* **Data extract**:
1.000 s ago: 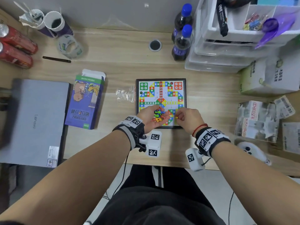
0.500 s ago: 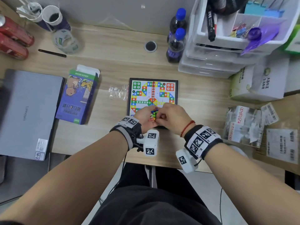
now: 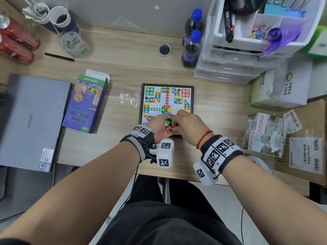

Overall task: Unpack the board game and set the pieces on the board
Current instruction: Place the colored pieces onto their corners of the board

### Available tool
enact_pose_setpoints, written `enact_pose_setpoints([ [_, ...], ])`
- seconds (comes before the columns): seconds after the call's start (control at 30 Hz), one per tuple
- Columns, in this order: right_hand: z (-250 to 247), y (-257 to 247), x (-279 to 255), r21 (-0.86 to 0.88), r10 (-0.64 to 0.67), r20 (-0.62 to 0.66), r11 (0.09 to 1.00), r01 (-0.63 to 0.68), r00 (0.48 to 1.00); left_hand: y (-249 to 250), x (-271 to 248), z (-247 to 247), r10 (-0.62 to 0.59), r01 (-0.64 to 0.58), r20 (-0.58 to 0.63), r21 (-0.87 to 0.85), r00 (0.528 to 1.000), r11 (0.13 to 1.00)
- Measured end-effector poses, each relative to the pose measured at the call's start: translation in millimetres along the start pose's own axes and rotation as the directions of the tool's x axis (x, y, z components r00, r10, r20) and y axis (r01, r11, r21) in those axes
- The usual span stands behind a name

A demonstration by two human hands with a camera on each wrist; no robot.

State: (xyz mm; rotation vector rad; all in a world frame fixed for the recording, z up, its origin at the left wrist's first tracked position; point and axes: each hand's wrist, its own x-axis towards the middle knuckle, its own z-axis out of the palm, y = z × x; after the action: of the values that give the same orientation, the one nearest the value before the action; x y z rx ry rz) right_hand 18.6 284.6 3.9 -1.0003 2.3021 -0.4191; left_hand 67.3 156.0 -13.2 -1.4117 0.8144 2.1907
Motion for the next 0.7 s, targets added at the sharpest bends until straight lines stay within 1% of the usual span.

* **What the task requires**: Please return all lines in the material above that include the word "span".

* **Answer section**:
- The usual span stands behind a name
Motion for the next 0.7 s, targets added at the sharpest bends until straight lines stay within 1% of the usual span.

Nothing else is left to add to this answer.